Tom Wilkinson

Personal information
- Full name: Thomas Wilkinson
- Date of birth: 26 September 1985 (age 40)
- Place of birth: Lincoln, England
- Position: Midfielder

Senior career*
- Years: Team / Apps / (Gls)
- 2006–2007: Lincoln City / 1 / (0)
- 2007: → Grays Athletic (loan) / ? / (?)

= Tom Wilkinson (footballer) =

English footballer

Thomas Wilkinson (born 26 September 1985) is an English former footballer. He most recently played for Grays Athletic on loan from Lincoln City.

He made his debut in League Two for Lincoln City against Carlisle United in March 2006. He joined Grays Athletic of the National League South on loan on in January 2007 for the remainder of that season. In the summer of 2007 Lincoln were forced to release Wilkinson as a broken leg had ended his career aged 21.

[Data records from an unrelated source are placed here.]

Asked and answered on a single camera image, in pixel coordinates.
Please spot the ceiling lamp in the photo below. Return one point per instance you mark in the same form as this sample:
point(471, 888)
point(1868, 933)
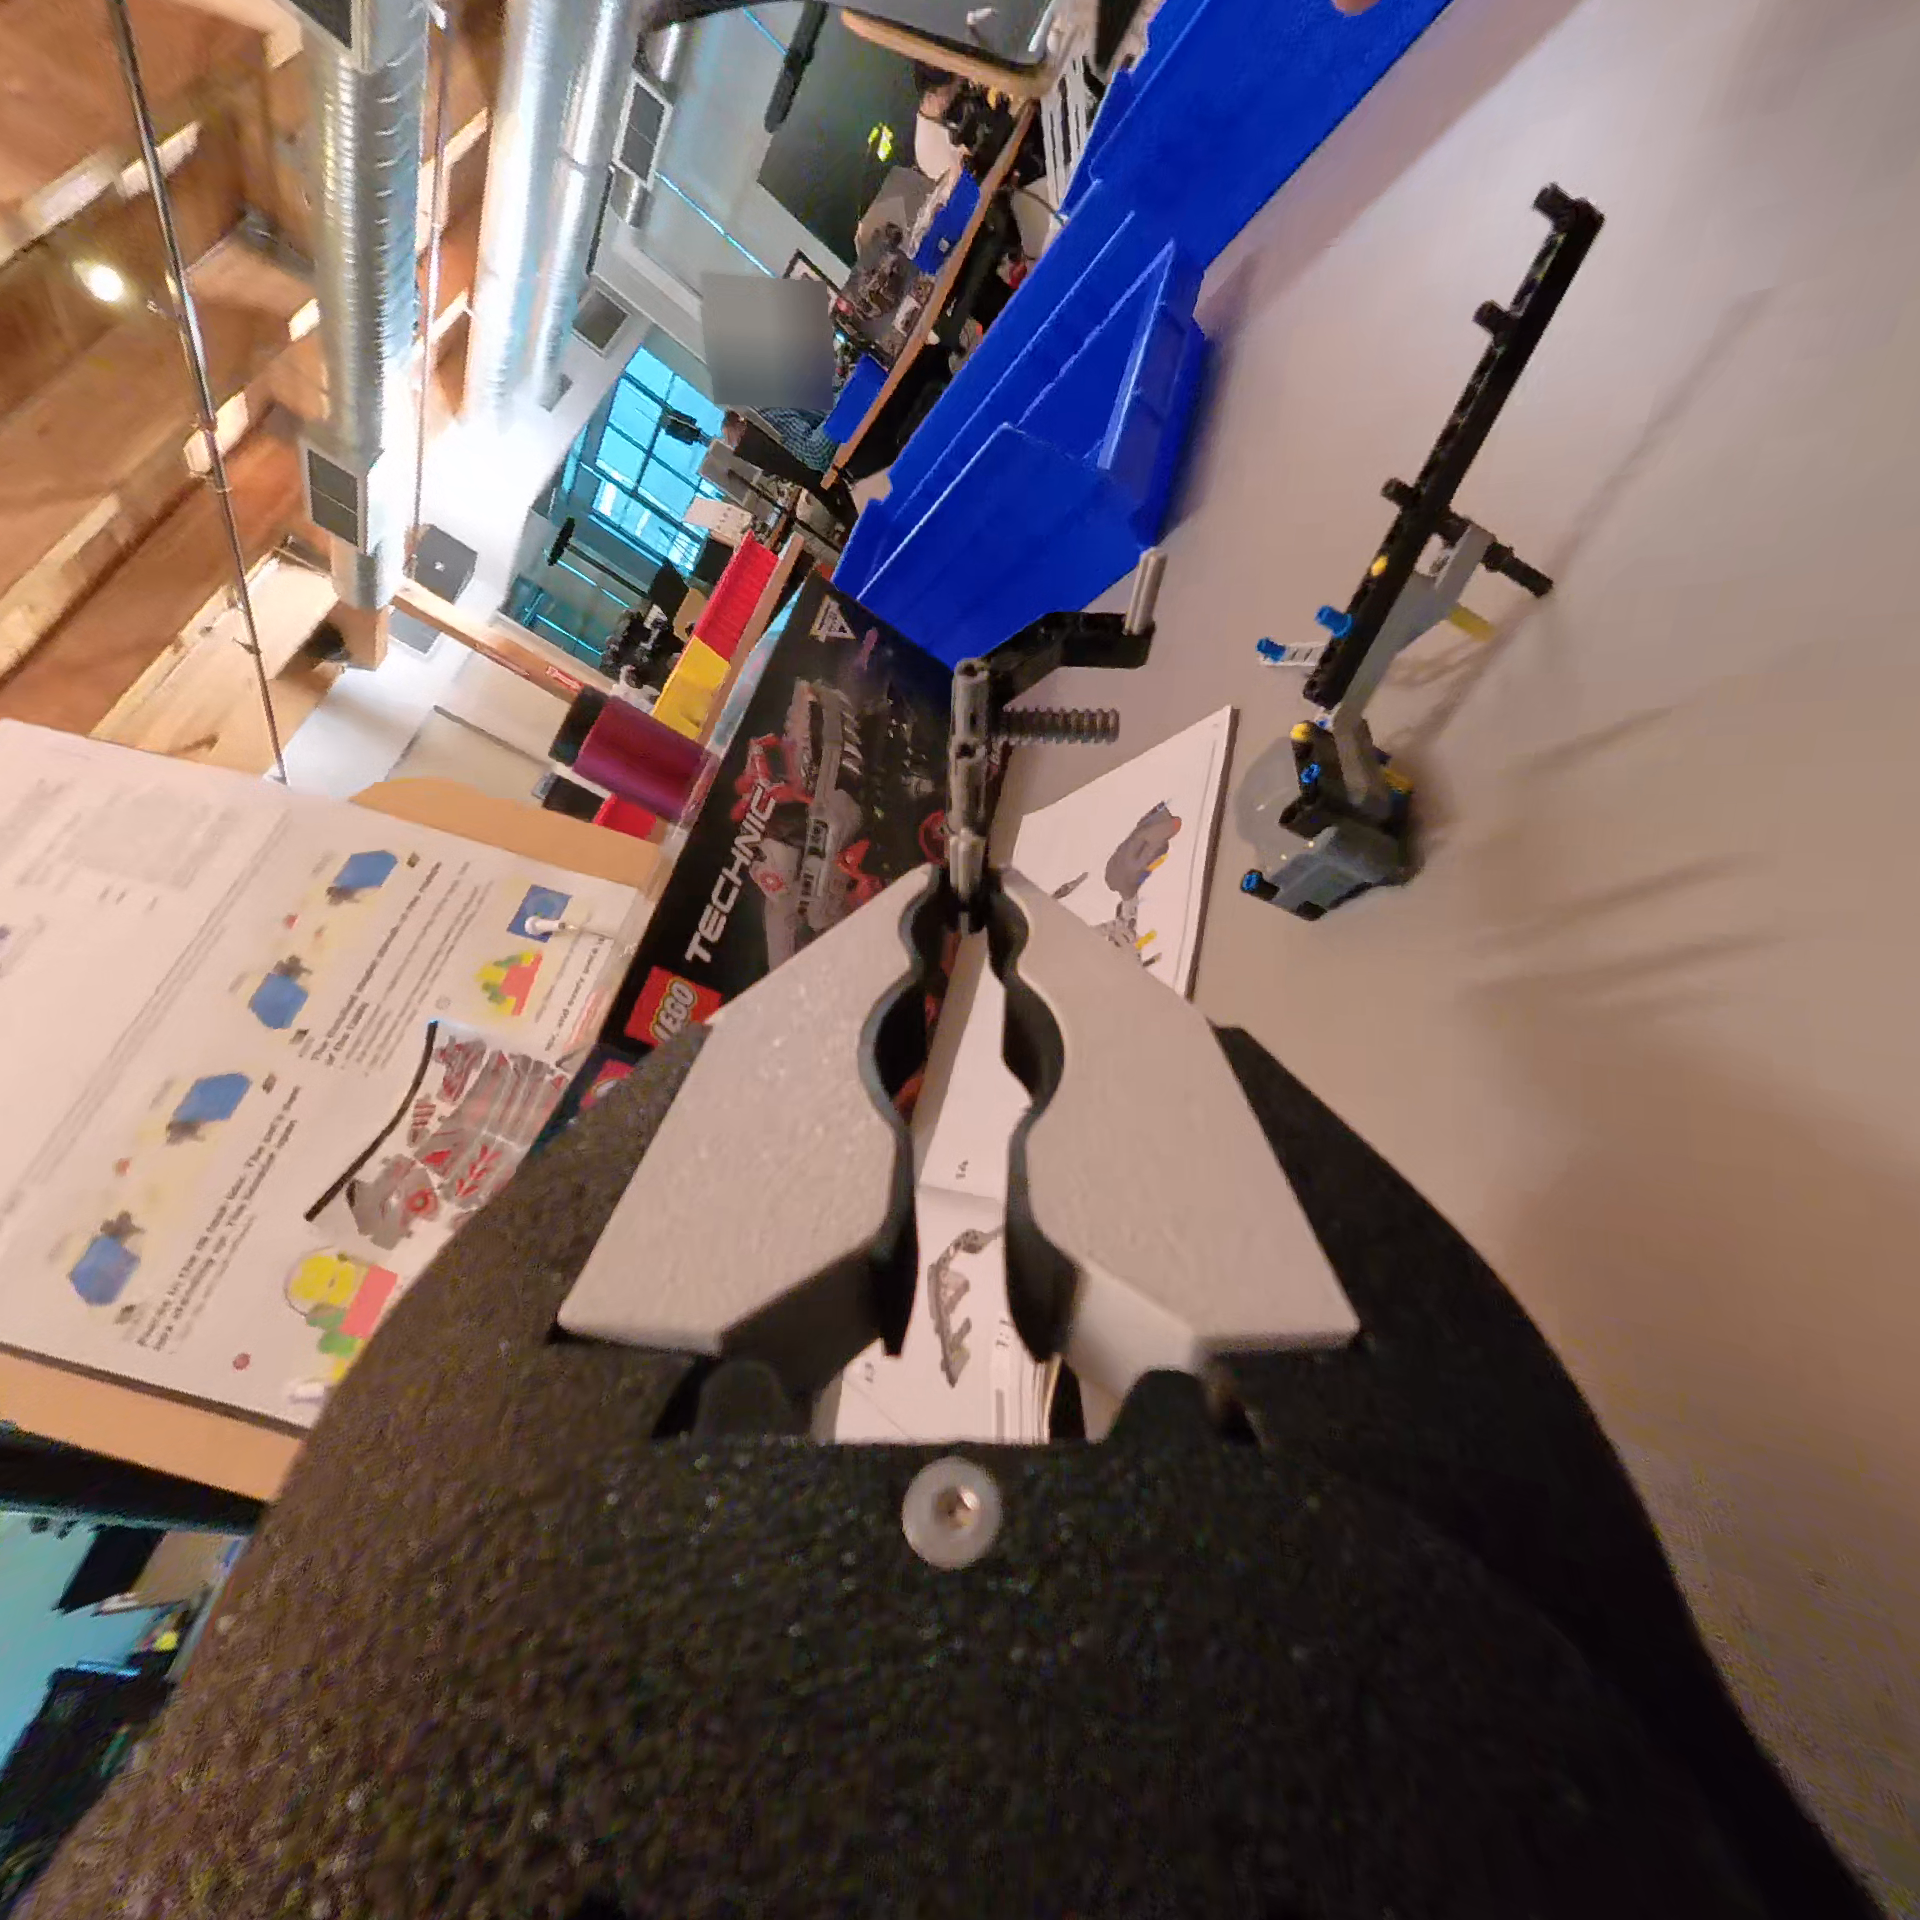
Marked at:
point(106, 282)

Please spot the maroon cylinder container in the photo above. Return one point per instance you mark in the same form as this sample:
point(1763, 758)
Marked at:
point(645, 756)

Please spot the printed sheet with coloured pictures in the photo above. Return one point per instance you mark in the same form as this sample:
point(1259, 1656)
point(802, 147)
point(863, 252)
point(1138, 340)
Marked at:
point(181, 973)

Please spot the white instruction booklet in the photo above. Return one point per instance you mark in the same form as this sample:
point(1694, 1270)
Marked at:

He graduated from York St John University in November 2010 with a bachelor's degree in physiotherapy, after his studies were funded by the Professional Footballers' Association as part of their programme of post-career training for current and former professional footballers and academy players. He now lives in his home town of Lincoln and works as a physiotherapist at Lincoln County Hospital for the United Lincolnshire hospitals NHS trust.